**How to complete this task**
Could you reproduce every entry as it stands, leaving the pictures behind?

**Material for this exercise**
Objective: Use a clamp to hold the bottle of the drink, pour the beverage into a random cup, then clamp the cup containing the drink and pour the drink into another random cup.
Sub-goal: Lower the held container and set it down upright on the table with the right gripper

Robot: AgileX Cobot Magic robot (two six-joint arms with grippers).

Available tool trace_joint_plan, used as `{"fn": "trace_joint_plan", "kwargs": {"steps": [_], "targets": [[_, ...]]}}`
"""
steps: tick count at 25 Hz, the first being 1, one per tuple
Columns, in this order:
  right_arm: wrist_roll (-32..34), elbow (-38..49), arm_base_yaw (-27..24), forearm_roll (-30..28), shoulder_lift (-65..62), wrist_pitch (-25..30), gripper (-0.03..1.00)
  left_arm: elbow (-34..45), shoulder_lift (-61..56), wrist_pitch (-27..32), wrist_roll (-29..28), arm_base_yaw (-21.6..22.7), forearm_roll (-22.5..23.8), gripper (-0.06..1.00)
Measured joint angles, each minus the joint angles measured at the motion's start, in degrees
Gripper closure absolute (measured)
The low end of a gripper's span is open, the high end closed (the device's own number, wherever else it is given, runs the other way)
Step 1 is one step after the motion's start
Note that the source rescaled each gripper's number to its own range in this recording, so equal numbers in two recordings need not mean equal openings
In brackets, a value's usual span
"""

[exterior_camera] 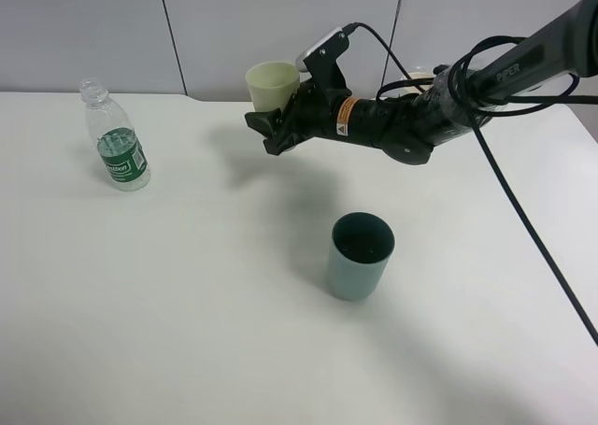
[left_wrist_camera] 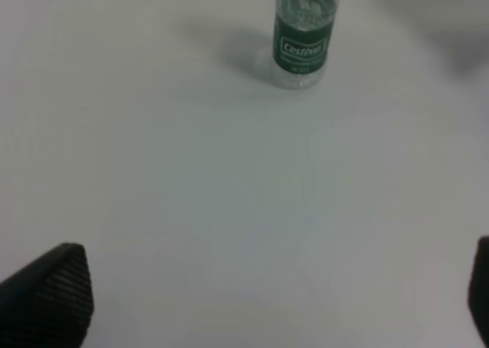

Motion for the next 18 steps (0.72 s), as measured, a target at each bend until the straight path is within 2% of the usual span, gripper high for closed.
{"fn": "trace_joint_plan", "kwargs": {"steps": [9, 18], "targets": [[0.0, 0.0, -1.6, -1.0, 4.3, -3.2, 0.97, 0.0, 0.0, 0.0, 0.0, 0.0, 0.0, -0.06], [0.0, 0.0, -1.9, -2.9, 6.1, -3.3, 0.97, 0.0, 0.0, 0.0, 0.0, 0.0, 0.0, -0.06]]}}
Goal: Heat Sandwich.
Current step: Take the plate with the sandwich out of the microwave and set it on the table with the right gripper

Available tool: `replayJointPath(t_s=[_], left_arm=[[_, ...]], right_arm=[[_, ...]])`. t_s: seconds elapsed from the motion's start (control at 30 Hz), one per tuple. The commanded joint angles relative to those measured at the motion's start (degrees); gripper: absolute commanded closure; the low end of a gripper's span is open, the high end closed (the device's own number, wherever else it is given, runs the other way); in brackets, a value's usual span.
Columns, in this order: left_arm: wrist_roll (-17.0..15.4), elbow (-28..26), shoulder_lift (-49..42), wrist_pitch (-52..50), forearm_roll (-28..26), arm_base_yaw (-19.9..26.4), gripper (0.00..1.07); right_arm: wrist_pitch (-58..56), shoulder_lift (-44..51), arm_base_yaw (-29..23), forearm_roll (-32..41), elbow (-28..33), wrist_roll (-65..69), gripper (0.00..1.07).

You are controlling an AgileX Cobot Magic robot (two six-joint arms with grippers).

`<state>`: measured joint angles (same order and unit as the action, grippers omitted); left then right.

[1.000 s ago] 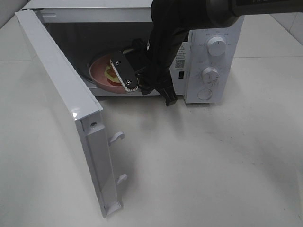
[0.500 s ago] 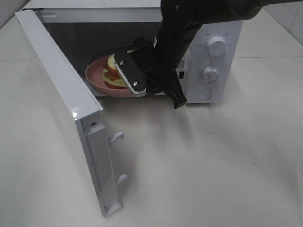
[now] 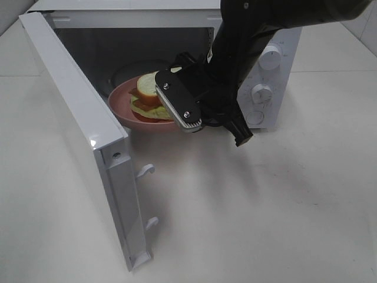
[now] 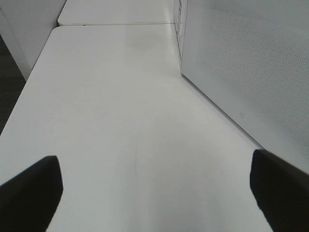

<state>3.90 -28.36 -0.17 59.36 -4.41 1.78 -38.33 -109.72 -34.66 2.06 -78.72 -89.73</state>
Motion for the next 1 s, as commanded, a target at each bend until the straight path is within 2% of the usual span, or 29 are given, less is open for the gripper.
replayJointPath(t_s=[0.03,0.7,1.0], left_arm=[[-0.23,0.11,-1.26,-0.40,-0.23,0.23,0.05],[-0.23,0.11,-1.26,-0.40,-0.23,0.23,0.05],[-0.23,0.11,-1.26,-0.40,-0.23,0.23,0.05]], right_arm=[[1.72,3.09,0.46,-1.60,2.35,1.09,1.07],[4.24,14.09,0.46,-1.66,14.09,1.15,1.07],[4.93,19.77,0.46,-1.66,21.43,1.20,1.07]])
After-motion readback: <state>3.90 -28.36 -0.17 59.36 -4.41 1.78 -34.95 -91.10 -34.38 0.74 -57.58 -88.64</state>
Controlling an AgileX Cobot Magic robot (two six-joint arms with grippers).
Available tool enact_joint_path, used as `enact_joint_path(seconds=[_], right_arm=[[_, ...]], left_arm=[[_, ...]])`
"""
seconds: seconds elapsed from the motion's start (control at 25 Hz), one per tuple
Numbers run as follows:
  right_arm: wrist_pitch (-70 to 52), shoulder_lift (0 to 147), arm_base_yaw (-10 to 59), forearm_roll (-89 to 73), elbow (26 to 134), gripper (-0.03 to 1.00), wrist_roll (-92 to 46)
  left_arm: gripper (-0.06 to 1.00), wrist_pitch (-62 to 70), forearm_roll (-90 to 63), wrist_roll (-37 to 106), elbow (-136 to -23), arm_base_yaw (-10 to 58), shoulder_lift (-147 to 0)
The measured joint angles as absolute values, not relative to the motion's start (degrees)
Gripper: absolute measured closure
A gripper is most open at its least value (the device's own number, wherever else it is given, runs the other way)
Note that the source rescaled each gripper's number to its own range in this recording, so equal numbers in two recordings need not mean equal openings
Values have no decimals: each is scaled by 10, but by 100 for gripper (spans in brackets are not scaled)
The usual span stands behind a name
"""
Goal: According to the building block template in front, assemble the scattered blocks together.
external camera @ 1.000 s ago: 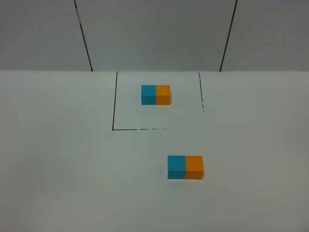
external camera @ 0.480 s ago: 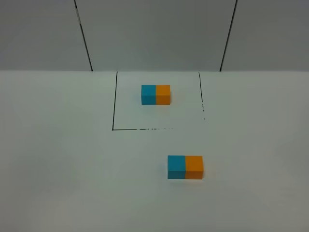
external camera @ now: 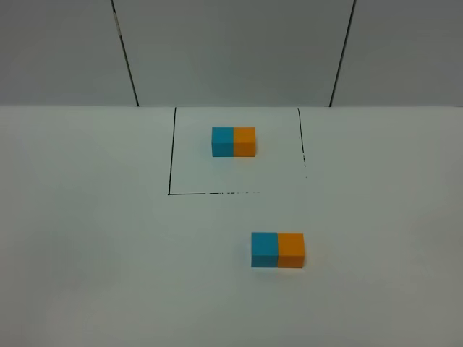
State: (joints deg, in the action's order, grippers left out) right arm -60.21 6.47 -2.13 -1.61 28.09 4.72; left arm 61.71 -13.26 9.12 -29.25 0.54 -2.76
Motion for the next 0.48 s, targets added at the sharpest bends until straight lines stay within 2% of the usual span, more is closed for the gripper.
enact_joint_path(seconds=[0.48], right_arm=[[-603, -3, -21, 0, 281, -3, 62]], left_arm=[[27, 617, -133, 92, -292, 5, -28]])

**Written response**
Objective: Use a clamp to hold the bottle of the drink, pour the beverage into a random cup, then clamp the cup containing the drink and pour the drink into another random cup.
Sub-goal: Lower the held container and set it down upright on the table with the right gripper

Robot: AgileX Cobot Magic robot (two six-joint arms with grippers).

Available tool trace_joint_plan, used as `{"fn": "trace_joint_plan", "kwargs": {"steps": [_], "targets": [[_, ...]]}}`
"""
steps: tick count at 25 Hz, the first being 1, one per tuple
Columns, in this order:
  right_arm: wrist_roll (-32..34), elbow (-38..49), arm_base_yaw (-27..24), forearm_roll (-30..28), shoulder_lift (-65..62), wrist_pitch (-25..30), gripper (-0.03..1.00)
  left_arm: elbow (-34..45), shoulder_lift (-61..56), wrist_pitch (-27..32), wrist_roll (-29..28), arm_base_yaw (-21.6..22.7), forearm_roll (-22.5..23.8), gripper (-0.06..1.00)
Measured joint angles, each minus the joint angles measured at the motion's start, in degrees
Gripper closure absolute (measured)
The low end of a gripper's span is open, the high end closed (the device's own number, wherever else it is given, runs the other way)
Step 1 is one step after the motion's start
Note that the source rescaled each gripper's number to its own range in this recording, so equal numbers in two recordings need not mean equal openings
In brackets, a value's usual span
"""

[exterior_camera] 
[left_wrist_camera] 

Motion for the next 18 steps (0.72 s), as measured, a target at each bend until the straight path is within 2% of the usual span, gripper high for closed.
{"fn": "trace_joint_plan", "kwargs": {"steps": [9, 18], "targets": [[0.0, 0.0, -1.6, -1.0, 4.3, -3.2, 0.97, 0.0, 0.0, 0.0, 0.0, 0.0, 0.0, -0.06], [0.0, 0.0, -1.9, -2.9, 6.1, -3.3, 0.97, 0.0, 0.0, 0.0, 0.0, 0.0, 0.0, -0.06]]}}
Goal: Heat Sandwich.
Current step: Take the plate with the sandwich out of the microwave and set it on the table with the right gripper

Available tool: `replayJointPath(t_s=[_], left_arm=[[_, ...]], right_arm=[[_, ...]])`. t_s: seconds elapsed from the motion's start (control at 30 Hz), one per tuple. The commanded joint angles relative to those measured at the motion's start (degrees); gripper: absolute commanded closure; the low end of a gripper's span is open, the high end closed (the device's own number, wherever else it is given, runs the other way); in brackets, a value's usual span.
Columns, in this order: left_arm: wrist_roll (-17.0..15.4), elbow (-28..26), shoulder_lift (-49..42), wrist_pitch (-52..50), forearm_roll (-28..26), arm_base_yaw (-19.9..26.4), gripper (0.00..1.07); right_arm: wrist_pitch (-58..56), shoulder_lift (-44..51), arm_base_yaw (-29..23), forearm_roll (-32..41), elbow (-28..33), wrist_roll (-65..69), gripper (0.00..1.07).

You are controlling an AgileX Cobot Magic robot (two six-joint arms with grippers).

`<state>`: measured joint angles (same order and unit as the action, grippers omitted); left then right.

[1.000 s ago] 
[0.500 s ago] 
[now] 
[now] 

<state>3.90 -28.36 -0.17 59.36 -4.41 1.78 -38.33 -109.72 -34.66 2.06 -78.72 -89.73</state>
Motion for the next 1 s, as commanded, a target at each bend until the straight path is within 2% of the usual span, or 29 are given, less is open for the gripper.
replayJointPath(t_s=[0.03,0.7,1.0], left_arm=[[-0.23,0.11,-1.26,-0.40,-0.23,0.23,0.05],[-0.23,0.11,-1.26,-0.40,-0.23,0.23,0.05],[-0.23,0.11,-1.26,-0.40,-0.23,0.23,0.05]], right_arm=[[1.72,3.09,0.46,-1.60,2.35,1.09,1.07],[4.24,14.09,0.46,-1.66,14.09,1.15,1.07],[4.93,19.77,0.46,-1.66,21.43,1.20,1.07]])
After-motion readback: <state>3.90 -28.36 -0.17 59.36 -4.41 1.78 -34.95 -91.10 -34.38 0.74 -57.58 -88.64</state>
Controlling an AgileX Cobot Magic robot (two six-joint arms with grippers).
Available tool enact_joint_path, used as `enact_joint_path(seconds=[_], right_arm=[[_, ...]], left_arm=[[_, ...]])`
"""
seconds: seconds elapsed from the motion's start (control at 25 Hz), one per tuple
Numbers run as follows:
  right_arm: wrist_pitch (-70 to 52), shoulder_lift (0 to 147), arm_base_yaw (-10 to 59), forearm_roll (-89 to 73), elbow (26 to 134), gripper (-0.03 to 1.00), wrist_roll (-92 to 46)
  left_arm: gripper (-0.06 to 1.00), wrist_pitch (-62 to 70), forearm_roll (-90 to 63), wrist_roll (-37 to 106), elbow (-136 to -23), arm_base_yaw (-10 to 58), shoulder_lift (-147 to 0)
The measured joint angles as absolute values, not relative to the motion's start (degrees)
Gripper: absolute measured closure
A gripper is most open at its least value (the device's own number, wherever else it is given, runs the other way)
Note that the source rescaled each gripper's number to its own range in this recording, so equal numbers in two recordings need not mean equal openings
Values have no decimals: each is scaled by 10, but by 100 for gripper (spans in brackets are not scaled)
The usual span stands behind a name
"""
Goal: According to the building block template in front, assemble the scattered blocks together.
external camera @ 1.000 s ago: 
external camera @ 0.480 s ago: 
external camera @ now: 
State: (joints deg, in the action's order, grippers left out) right arm -60.21 6.47 -2.13 -1.61 28.09 4.72; left arm 61.71 -13.26 9.12 -29.25 0.54 -2.76
Motion for the next 0.48 s, targets added at the sharpest bends until straight lines stay within 2% of the usual span, more is closed for the gripper.
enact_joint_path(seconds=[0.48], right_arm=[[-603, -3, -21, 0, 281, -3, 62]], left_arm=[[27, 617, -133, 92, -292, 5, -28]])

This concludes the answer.